- Exercise objective -
Repeat the following data exactly, omitting pictures.

START Data section

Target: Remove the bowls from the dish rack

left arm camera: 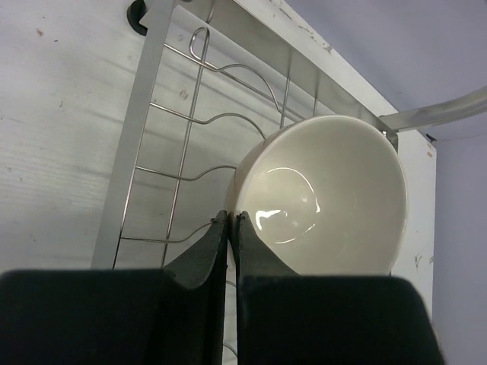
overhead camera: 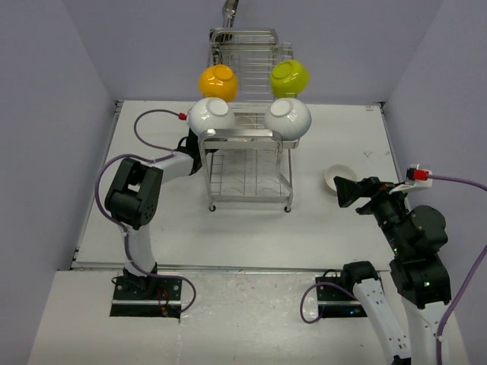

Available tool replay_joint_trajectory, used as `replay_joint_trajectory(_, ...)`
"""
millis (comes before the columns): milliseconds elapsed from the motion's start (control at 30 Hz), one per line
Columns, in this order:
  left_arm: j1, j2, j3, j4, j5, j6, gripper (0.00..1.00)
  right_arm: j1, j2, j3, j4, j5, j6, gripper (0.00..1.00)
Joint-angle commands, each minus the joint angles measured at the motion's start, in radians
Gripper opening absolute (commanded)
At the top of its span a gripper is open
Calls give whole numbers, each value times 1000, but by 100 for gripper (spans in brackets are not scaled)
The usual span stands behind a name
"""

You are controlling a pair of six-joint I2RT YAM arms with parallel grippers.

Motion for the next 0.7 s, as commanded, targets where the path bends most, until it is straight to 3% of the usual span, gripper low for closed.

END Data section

- Task output -
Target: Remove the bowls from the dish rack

left arm camera: 
overhead camera: 

Available tool replay_joint_trajectory, used as `replay_joint_trajectory(_, ...)`
"""
millis (comes before the columns): milliseconds elapsed from the motion's start (control at 30 Hz), one per line
Columns, in this order:
  left_arm: j1, j2, j3, j4, j5, j6, gripper (0.00..1.00)
  right_arm: j1, j2, j3, j4, j5, j6, gripper (0.00..1.00)
Joint-angle commands, each minus the joint angles measured at the motion's start, in radians
Gripper opening absolute (commanded)
At the top of its span a gripper is open
Calls give whole numbers, each value times 1000, but by 100 for gripper (spans in brackets are not scaled)
The usual span stands behind a name
"""

You are controlling a pair of six-joint I2RT YAM arms with parallel grippers.

Motion for the next 0.7 s, as commanded, targets where the path bends most, until it is straight to 3% of the usual span, gripper low for closed.

The exercise requires nothing more.